WORK ORDER >>
All of the records must be given again exactly.

(DATA SUPPLIED)

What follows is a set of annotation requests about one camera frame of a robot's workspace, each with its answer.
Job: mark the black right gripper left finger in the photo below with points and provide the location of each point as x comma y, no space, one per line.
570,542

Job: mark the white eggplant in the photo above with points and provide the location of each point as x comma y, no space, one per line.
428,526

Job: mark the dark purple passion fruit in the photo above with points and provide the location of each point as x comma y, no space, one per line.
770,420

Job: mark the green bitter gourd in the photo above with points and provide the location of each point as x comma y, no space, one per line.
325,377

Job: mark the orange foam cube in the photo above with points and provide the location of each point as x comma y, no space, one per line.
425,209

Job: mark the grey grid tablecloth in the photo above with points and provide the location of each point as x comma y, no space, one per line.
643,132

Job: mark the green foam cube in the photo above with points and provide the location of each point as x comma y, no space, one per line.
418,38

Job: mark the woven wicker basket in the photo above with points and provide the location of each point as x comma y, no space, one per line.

(End DATA SUPPLIED)

ANSWER TO THIS EXERCISE >>
What follows is a set of annotation requests about one camera frame of a robot's workspace, each with its answer.
Job: mark the black right gripper left finger in the photo below with points and provide the location of each point as x comma y, no space, one per line.
570,542

Job: mark the white eggplant in the photo above with points and provide the location of each point as x comma y, no space, one per line.
428,526

Job: mark the dark purple passion fruit in the photo above with points and provide the location of each point as x comma y, no space, one per line.
770,420

Job: mark the green bitter gourd in the photo above with points and provide the location of each point as x comma y, no space, one per line.
325,377

Job: mark the orange foam cube in the photo above with points and provide the location of each point as x comma y, no space, one per line.
425,209

Job: mark the grey grid tablecloth in the photo above with points and provide the location of each point as x comma y, no space, one per line.
643,132

Job: mark the green foam cube in the photo above with points and provide the location of each point as x comma y, no space, one per line.
418,38

Job: mark the woven wicker basket in the photo above with points and provide the location of each point as x comma y, no space, one per line.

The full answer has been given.